The expected output is each line below containing "Kindly", copied in full.

□ □ □ □ □ □ □

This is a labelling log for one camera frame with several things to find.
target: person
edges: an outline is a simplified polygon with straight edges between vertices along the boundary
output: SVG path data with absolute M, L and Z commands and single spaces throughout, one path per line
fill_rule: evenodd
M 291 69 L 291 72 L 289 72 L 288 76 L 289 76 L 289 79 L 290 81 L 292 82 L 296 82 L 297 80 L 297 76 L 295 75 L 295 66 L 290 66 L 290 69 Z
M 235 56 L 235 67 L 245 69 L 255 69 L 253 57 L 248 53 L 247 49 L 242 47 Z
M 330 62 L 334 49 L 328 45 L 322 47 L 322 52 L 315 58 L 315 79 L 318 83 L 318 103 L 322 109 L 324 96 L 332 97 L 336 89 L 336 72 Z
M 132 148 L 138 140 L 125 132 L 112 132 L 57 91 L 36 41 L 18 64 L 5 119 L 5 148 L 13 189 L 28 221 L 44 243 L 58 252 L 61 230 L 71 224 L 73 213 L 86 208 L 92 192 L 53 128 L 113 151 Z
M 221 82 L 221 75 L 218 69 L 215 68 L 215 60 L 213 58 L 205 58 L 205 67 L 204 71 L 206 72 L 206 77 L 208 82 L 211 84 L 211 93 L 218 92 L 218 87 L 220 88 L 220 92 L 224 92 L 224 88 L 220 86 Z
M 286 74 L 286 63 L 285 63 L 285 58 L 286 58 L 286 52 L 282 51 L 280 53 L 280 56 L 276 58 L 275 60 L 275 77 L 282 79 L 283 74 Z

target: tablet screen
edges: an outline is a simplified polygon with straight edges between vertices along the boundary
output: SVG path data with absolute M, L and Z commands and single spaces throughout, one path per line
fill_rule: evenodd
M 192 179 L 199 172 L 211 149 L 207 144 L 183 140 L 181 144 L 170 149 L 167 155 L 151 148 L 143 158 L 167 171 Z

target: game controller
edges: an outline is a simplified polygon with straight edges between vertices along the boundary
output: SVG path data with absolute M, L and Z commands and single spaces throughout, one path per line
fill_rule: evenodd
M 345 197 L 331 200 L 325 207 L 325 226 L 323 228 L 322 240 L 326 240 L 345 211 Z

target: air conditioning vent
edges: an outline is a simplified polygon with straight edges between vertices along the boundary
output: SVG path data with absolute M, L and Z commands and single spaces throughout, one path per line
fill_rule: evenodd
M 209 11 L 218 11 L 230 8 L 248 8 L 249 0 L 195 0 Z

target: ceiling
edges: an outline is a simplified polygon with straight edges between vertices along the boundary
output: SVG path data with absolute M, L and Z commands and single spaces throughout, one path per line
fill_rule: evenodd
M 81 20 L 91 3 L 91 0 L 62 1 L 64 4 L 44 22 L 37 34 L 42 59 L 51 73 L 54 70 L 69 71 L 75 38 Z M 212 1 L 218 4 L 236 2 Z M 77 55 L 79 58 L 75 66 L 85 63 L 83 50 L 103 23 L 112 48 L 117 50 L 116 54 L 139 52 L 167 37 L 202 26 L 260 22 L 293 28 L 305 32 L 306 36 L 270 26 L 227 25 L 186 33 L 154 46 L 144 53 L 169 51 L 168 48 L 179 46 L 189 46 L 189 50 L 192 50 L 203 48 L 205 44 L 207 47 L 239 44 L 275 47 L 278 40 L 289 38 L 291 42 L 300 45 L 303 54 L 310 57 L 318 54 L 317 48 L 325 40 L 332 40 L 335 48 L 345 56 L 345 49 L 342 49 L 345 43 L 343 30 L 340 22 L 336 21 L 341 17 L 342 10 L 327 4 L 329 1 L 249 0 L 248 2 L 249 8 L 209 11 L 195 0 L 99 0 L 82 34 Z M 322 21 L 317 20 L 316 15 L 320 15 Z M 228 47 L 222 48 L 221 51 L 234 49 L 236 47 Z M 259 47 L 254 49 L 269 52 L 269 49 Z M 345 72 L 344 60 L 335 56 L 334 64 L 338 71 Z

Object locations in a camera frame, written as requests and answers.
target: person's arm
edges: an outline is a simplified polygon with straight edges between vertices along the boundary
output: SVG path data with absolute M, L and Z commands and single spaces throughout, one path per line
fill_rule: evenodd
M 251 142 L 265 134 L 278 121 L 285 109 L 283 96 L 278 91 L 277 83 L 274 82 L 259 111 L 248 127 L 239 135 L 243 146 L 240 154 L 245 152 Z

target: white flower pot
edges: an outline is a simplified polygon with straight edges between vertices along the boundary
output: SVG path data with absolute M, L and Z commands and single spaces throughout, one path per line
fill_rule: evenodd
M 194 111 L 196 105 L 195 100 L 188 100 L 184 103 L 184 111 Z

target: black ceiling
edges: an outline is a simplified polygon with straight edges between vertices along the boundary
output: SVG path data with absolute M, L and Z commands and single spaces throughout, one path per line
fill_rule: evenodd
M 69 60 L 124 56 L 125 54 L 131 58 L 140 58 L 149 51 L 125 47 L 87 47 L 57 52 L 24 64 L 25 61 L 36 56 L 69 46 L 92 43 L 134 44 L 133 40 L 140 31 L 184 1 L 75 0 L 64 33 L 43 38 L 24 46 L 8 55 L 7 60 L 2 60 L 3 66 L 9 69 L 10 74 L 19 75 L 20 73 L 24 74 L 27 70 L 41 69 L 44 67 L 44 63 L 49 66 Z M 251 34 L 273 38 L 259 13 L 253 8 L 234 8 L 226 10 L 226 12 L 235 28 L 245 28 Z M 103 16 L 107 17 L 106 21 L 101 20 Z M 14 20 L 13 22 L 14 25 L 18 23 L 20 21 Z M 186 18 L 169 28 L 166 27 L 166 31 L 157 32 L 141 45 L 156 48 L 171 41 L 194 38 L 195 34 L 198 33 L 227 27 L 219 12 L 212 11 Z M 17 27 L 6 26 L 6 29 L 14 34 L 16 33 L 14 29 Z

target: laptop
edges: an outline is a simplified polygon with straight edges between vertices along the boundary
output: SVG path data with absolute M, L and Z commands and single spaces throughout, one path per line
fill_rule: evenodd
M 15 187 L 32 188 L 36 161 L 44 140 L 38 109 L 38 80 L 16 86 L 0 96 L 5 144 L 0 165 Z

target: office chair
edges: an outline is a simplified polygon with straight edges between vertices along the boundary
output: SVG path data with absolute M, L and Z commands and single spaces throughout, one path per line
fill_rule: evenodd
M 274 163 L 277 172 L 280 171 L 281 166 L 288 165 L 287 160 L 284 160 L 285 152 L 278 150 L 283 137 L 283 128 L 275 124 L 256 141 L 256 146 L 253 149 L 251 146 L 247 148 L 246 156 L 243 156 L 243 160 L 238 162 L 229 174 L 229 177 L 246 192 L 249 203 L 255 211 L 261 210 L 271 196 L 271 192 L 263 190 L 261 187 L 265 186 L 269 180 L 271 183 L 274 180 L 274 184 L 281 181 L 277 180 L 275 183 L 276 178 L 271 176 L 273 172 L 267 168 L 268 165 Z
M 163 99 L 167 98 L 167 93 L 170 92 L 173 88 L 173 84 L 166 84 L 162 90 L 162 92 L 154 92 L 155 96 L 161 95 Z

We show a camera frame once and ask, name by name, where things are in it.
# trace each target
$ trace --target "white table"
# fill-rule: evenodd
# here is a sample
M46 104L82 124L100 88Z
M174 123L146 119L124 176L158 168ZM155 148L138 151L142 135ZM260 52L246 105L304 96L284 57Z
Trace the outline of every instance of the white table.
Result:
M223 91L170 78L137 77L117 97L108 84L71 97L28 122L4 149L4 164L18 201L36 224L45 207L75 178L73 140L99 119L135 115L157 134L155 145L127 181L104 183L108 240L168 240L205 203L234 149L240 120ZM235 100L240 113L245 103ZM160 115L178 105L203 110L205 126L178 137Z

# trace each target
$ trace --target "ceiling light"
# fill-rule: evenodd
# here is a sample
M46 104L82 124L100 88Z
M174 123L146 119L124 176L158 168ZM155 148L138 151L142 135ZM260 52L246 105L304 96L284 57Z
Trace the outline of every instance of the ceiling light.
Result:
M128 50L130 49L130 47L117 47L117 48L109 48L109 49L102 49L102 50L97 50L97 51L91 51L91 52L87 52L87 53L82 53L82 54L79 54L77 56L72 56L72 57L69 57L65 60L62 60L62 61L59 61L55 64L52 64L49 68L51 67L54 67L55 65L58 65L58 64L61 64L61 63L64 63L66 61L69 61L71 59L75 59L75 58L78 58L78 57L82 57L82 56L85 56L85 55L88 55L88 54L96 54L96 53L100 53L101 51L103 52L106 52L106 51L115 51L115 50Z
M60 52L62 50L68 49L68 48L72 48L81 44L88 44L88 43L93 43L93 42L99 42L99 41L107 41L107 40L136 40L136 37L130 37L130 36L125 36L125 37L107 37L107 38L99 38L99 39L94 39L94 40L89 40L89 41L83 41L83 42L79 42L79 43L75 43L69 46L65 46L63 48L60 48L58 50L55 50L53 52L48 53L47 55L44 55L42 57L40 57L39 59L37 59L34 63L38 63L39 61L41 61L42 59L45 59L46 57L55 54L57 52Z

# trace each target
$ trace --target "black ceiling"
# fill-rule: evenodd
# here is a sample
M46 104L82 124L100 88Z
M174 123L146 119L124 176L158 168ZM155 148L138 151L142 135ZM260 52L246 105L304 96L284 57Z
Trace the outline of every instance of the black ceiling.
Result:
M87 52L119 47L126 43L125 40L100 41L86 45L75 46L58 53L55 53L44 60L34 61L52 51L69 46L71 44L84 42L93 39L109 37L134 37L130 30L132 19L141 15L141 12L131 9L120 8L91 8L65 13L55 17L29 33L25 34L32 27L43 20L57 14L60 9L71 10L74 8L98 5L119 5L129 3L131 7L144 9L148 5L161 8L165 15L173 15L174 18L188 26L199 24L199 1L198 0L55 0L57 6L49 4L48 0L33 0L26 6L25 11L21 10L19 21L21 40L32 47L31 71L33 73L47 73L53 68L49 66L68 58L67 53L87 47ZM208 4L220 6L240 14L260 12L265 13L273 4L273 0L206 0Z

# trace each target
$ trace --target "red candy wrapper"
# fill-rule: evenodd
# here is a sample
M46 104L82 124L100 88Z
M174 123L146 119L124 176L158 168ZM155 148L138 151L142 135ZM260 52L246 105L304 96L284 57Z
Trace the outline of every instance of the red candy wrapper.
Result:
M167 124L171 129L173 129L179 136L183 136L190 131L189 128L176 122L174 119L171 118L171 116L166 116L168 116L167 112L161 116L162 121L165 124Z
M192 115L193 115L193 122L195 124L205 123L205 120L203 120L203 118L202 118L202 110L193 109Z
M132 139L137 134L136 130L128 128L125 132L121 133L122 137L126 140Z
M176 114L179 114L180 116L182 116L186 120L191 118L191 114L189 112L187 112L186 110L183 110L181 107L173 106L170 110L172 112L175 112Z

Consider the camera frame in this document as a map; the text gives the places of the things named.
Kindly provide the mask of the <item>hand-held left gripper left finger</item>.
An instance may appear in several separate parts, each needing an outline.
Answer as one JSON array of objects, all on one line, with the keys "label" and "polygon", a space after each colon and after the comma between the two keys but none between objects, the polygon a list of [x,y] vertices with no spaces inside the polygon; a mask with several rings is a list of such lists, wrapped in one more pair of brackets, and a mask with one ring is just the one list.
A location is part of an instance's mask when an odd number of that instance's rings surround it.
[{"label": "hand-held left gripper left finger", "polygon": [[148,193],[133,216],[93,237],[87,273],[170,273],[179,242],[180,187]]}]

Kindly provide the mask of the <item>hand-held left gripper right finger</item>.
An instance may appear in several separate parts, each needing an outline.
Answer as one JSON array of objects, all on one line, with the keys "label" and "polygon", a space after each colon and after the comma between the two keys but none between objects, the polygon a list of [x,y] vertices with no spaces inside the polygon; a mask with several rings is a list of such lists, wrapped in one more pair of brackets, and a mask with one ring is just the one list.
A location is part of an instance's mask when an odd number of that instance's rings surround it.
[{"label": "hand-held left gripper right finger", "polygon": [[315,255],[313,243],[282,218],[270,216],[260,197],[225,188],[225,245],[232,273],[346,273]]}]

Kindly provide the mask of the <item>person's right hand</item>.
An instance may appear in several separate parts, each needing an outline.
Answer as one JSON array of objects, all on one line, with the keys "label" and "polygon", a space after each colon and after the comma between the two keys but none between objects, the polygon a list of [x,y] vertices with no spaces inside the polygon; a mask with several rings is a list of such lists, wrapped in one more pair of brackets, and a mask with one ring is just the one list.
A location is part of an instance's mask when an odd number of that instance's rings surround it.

□ □ □ □ □ □ □

## EXPECTED OUTPUT
Kindly provide the mask of the <item>hand-held left gripper left finger</item>.
Kindly provide the mask of the <item>hand-held left gripper right finger</item>.
Kindly provide the mask of the <item>person's right hand</item>.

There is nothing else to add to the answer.